● **WHAT IS NEEDED**
From the entries, copy every line that carries the string "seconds".

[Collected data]
━━━━━━━━━━━━━━━━

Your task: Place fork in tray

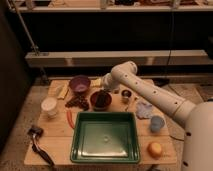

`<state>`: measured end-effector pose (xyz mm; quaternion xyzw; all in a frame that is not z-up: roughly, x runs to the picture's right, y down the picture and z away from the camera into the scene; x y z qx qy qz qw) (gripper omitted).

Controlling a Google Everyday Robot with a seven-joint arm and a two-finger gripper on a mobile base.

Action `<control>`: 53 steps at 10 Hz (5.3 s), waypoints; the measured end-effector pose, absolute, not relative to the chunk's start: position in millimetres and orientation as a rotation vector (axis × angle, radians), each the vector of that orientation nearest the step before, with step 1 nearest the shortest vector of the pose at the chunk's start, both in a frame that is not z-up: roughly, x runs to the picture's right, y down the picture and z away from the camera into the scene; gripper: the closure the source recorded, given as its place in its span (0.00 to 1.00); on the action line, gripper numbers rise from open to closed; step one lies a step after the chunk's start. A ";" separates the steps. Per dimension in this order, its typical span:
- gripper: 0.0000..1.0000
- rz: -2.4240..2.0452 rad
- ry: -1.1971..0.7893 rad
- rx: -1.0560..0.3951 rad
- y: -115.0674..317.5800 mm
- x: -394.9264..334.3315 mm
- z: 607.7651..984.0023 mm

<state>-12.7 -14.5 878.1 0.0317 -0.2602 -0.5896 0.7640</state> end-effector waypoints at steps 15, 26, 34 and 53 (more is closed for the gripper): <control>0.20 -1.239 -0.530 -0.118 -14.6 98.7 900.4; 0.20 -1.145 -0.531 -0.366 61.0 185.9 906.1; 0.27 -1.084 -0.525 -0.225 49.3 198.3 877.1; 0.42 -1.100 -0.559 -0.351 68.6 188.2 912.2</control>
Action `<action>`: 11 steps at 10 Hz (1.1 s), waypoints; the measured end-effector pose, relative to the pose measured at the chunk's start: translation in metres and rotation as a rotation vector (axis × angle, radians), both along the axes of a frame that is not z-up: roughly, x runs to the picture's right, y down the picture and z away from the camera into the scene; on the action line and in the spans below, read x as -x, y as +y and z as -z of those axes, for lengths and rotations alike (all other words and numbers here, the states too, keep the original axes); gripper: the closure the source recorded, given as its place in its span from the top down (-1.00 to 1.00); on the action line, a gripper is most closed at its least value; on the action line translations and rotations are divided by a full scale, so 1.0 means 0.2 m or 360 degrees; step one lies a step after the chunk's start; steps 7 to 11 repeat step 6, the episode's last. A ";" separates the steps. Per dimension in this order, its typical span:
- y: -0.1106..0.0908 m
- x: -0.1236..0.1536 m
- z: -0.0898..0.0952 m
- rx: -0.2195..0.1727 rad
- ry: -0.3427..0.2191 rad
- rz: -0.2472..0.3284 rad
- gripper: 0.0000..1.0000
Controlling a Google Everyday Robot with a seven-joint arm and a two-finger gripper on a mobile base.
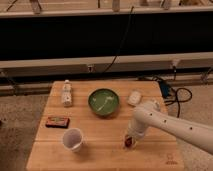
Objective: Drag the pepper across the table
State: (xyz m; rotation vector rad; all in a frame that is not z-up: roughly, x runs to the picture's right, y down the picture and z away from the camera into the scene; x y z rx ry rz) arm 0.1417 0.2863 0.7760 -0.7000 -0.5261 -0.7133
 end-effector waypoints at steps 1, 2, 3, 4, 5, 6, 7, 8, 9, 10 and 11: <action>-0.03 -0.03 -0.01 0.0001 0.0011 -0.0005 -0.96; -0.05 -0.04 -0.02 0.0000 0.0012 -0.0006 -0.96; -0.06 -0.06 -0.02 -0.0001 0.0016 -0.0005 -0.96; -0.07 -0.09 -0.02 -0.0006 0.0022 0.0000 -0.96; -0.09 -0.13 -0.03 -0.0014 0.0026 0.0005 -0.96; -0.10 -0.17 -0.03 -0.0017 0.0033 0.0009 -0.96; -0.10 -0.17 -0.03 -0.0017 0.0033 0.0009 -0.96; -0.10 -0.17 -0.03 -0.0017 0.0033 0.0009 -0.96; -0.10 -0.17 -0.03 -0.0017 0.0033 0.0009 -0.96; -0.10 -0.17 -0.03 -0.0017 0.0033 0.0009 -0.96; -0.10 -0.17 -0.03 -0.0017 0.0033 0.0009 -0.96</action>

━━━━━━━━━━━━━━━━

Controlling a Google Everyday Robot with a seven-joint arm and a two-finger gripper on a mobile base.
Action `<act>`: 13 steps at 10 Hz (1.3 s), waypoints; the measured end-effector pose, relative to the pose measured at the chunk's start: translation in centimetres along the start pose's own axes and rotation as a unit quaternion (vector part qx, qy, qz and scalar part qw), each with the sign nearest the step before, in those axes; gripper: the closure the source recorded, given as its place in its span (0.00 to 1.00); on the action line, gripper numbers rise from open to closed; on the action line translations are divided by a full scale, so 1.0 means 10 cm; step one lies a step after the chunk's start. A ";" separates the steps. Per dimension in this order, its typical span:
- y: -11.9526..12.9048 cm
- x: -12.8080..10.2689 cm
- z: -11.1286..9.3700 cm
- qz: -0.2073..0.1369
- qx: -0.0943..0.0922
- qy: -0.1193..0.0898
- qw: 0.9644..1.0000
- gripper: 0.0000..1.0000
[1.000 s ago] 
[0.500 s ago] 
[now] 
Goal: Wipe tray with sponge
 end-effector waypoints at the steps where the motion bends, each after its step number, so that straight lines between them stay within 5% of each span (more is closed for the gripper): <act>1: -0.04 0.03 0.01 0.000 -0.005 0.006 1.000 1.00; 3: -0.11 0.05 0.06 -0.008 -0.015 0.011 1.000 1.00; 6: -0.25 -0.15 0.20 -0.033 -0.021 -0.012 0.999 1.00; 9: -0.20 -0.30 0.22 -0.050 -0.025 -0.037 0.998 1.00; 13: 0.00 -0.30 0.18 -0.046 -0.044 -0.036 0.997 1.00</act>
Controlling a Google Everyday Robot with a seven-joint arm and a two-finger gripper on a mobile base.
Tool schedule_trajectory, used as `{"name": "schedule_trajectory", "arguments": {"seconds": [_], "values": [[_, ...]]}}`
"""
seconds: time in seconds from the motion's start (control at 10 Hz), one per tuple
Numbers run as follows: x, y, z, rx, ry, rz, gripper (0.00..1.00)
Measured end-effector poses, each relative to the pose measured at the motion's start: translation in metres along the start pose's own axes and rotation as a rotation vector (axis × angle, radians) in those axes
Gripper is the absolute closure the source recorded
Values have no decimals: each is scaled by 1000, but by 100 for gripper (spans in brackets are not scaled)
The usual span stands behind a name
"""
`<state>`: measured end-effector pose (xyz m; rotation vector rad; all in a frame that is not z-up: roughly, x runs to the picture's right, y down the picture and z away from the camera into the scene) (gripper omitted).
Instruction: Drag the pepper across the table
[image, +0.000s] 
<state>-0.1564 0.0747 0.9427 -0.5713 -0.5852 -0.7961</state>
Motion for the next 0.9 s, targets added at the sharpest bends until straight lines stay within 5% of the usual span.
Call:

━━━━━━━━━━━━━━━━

● **FINAL ANSWER**
Tool schedule_trajectory, used as `{"name": "schedule_trajectory", "arguments": {"seconds": [_], "values": [[_, ...]]}}`
seconds: time in seconds from the motion's start (control at 10 Hz), one per tuple

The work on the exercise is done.